# [Problem]
From the first line through the line containing "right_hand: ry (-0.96", transcribe the records exactly and include no other lines.

[Data items]
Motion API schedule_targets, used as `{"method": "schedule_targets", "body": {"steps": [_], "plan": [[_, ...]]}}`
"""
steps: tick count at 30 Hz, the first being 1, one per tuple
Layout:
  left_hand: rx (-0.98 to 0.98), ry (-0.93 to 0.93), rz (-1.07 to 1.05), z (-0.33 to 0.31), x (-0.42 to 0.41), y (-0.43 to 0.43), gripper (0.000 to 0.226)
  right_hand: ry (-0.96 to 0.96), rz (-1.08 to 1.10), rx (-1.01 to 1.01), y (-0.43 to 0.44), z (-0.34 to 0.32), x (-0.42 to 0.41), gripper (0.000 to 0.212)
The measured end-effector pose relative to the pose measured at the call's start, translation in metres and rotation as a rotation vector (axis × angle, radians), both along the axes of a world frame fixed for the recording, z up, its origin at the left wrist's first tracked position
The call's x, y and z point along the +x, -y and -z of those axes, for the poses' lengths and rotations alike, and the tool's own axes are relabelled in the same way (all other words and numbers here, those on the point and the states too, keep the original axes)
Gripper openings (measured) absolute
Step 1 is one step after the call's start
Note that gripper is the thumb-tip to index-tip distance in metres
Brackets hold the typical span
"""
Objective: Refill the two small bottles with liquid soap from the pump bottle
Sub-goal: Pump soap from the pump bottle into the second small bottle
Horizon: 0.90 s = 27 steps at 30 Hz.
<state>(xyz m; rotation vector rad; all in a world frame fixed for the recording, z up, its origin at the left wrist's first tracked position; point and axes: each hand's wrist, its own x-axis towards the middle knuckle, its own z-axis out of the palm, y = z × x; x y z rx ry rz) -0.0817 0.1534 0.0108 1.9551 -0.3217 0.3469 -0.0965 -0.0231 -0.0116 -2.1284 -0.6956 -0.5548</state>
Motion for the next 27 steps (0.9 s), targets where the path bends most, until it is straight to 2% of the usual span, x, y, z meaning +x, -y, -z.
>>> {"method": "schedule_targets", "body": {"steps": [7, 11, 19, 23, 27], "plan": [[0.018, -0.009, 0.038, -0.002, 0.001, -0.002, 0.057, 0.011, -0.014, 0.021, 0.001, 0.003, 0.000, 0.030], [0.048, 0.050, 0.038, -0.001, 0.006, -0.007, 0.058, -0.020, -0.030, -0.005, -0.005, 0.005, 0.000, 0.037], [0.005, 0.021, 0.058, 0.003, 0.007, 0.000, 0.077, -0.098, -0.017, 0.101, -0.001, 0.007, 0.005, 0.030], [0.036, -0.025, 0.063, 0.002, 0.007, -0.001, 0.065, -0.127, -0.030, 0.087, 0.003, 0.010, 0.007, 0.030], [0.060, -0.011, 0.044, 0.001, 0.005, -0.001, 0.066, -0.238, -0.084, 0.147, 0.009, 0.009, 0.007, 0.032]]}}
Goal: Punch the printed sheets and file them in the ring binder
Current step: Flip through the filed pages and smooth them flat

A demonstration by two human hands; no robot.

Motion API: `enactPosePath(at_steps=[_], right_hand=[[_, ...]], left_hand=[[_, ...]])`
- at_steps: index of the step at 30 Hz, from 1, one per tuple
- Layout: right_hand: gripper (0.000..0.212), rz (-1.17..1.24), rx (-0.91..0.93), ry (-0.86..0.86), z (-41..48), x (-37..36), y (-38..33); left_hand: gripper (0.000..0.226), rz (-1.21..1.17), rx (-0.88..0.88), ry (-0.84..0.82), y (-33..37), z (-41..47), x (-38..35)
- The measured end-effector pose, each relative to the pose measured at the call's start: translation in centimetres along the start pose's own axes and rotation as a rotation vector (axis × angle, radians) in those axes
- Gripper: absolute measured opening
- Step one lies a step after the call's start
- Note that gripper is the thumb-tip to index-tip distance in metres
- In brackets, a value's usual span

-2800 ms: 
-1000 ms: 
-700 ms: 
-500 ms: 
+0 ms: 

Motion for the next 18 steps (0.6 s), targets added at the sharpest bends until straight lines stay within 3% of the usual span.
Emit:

# [Written response]
Motion API schedule_targets, used as `{"method": "schedule_targets", "body": {"steps": [_], "plan": [[_, ...]]}}`
"""
steps: tick count at 30 Hz, the first being 1, one per tuple
Layout:
  left_hand: rx (-0.98 to 0.98), ry (-0.93 to 0.93), rz (-1.07 to 1.05), z (-0.33 to 0.31), x (-0.42 to 0.41), y (-0.43 to 0.43), gripper (0.000 to 0.226)
  right_hand: ry (-0.96 to 0.96), rz (-1.08 to 1.10), rx (-1.01 to 1.01), y (-0.43 to 0.44), z (-0.34 to 0.32), x (-0.42 to 0.41), gripper (0.000 to 0.212)

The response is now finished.